──────── Provided data ────────

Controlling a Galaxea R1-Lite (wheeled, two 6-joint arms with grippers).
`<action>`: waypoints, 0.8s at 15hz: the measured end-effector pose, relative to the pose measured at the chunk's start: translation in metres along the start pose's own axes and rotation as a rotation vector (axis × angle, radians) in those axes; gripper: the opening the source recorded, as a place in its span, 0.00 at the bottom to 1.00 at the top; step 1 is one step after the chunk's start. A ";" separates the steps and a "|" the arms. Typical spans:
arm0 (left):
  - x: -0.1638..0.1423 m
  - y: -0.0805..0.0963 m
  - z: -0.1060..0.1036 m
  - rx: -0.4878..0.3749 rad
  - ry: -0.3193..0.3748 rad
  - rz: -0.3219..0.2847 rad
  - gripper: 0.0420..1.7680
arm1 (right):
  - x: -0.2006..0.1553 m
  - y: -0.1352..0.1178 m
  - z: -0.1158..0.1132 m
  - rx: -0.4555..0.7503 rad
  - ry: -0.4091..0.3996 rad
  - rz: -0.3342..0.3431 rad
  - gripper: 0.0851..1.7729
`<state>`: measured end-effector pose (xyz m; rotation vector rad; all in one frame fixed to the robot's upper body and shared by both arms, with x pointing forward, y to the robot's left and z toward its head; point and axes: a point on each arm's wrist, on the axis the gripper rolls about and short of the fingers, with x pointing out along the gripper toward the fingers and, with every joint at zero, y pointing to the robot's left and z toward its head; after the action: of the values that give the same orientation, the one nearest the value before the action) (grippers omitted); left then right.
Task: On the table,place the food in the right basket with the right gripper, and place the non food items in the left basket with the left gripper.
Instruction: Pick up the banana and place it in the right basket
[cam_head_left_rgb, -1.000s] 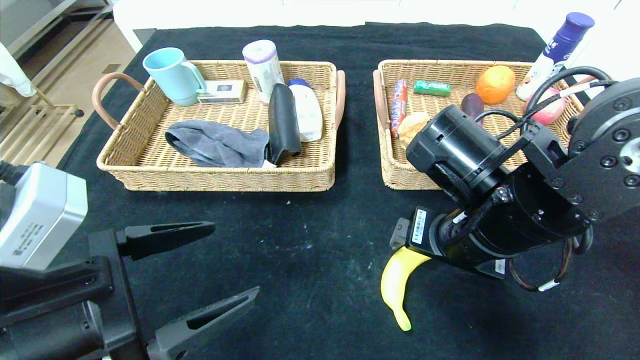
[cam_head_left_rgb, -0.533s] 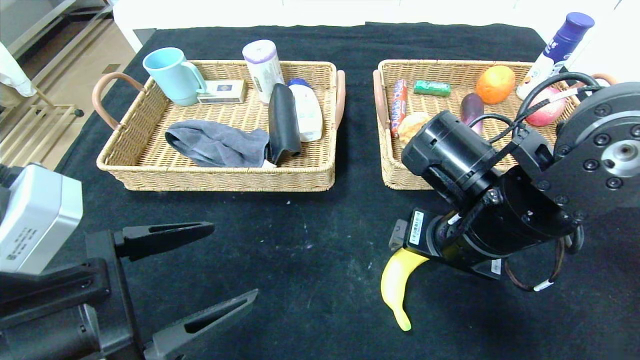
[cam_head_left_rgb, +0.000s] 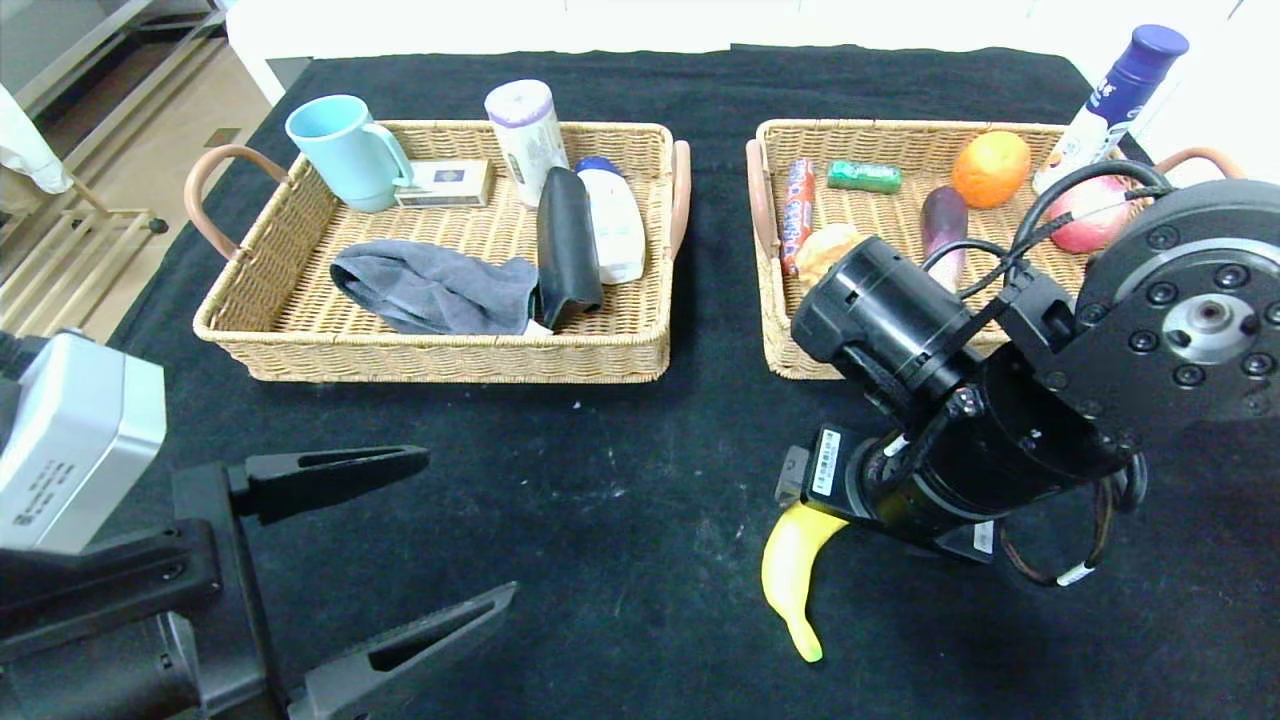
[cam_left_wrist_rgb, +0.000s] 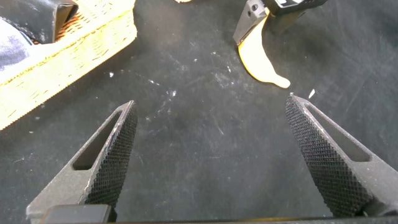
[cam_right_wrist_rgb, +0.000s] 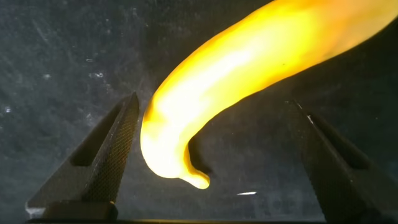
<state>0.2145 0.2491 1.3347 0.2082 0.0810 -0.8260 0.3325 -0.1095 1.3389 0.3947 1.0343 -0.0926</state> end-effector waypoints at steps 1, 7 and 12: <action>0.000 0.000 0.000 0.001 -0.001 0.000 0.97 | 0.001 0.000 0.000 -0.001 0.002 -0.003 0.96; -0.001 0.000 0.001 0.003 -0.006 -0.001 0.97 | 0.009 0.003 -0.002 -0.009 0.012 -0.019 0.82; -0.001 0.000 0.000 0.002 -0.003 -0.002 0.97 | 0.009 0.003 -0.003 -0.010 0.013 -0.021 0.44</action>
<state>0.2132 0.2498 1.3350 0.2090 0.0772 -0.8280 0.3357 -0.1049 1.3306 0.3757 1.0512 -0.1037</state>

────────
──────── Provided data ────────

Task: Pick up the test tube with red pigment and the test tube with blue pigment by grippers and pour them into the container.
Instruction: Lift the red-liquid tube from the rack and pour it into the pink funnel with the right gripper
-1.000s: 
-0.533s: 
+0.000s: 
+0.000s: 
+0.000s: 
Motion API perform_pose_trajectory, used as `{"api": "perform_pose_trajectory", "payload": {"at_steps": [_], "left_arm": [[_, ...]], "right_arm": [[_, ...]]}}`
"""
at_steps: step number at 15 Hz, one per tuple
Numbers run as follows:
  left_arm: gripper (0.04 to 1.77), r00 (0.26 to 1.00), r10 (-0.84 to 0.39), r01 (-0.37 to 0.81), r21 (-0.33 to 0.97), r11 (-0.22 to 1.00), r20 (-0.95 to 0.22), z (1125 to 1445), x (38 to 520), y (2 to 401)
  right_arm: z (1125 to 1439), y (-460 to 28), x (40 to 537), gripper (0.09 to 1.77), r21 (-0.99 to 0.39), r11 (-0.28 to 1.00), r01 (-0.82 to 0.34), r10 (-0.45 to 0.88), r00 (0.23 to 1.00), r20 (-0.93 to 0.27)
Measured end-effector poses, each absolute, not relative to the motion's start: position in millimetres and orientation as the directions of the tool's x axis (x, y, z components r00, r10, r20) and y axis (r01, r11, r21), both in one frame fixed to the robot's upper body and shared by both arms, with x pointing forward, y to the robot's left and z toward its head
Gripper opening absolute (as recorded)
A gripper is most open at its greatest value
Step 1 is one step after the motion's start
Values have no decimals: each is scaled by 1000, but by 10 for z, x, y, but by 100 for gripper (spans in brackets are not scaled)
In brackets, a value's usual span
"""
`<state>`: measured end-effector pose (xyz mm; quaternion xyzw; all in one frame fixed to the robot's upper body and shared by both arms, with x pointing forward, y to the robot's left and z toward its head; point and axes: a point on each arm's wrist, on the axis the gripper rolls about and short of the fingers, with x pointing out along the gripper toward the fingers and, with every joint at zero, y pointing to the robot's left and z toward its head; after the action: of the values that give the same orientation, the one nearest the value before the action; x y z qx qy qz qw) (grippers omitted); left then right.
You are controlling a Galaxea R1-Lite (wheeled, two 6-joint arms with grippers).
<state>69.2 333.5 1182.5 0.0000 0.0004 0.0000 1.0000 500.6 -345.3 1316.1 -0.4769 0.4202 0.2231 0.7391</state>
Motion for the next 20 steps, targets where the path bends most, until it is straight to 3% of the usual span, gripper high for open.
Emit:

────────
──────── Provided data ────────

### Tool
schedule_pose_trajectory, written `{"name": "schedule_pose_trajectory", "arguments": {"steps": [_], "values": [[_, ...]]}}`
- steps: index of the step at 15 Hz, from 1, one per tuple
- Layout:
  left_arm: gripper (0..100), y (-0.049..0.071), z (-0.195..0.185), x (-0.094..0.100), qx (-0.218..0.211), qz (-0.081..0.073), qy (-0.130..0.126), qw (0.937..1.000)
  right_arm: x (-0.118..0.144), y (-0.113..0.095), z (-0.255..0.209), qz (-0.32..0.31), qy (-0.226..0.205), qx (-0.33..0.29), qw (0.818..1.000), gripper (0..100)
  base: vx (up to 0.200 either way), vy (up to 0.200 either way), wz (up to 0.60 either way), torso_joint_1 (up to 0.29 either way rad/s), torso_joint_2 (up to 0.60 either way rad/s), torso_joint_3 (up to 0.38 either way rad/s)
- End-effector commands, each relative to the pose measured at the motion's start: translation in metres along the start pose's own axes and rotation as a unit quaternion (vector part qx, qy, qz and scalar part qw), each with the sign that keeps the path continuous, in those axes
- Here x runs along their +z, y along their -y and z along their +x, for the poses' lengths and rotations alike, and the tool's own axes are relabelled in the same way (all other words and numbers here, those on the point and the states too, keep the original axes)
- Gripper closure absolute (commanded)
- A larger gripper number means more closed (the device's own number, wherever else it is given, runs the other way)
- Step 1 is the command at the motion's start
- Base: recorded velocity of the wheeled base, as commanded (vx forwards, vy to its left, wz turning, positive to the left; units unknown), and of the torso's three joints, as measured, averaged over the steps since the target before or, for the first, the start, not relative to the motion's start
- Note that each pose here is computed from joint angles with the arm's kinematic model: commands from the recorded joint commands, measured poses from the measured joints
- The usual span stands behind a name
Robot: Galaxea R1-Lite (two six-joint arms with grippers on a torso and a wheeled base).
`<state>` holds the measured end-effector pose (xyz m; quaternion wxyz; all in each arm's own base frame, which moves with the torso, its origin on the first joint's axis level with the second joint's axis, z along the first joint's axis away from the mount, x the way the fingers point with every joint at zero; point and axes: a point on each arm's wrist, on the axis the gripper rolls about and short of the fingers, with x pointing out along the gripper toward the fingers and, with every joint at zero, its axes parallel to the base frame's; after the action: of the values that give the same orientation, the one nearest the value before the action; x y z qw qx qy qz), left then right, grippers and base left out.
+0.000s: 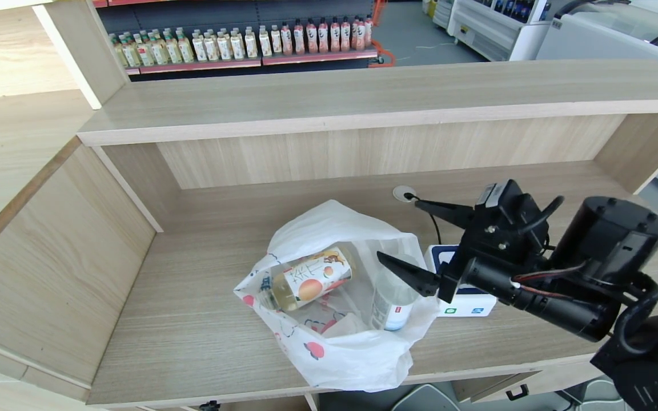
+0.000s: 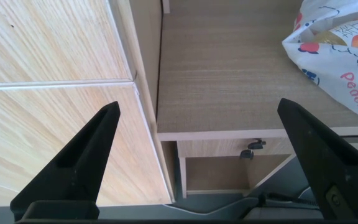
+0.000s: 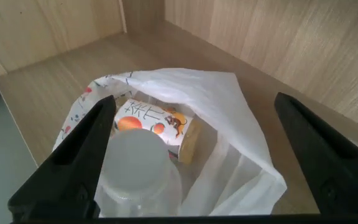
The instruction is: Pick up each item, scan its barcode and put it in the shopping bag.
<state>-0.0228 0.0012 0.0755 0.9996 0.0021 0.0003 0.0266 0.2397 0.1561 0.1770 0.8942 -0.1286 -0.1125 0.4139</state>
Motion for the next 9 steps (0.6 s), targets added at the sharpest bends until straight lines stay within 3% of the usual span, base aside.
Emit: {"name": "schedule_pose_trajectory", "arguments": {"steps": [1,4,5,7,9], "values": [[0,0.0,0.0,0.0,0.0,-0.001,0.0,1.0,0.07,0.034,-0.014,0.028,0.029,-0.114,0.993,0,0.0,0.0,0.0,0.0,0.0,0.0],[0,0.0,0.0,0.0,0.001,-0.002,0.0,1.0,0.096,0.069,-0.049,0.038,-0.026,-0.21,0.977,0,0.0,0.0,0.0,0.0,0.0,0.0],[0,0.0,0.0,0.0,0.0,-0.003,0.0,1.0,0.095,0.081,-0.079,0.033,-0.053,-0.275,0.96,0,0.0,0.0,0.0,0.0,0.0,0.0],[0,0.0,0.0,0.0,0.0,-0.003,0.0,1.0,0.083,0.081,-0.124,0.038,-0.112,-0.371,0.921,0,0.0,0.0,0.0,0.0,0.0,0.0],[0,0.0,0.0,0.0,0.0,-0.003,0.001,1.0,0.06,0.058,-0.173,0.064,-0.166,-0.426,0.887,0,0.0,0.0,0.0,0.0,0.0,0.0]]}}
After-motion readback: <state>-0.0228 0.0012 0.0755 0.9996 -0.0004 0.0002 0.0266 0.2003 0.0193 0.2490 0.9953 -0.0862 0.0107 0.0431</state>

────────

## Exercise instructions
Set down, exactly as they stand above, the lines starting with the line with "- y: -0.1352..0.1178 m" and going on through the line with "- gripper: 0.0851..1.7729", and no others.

## Final answer
  - y: -0.1352..0.1178 m
  - z: -0.1158..0.1132 m
  - rx: -0.4555..0.7503 rad
  - ry: -0.4091..0.3996 rad
  - rz: -0.3342..0.3431 rad
  - gripper: 0.0851..1.7729

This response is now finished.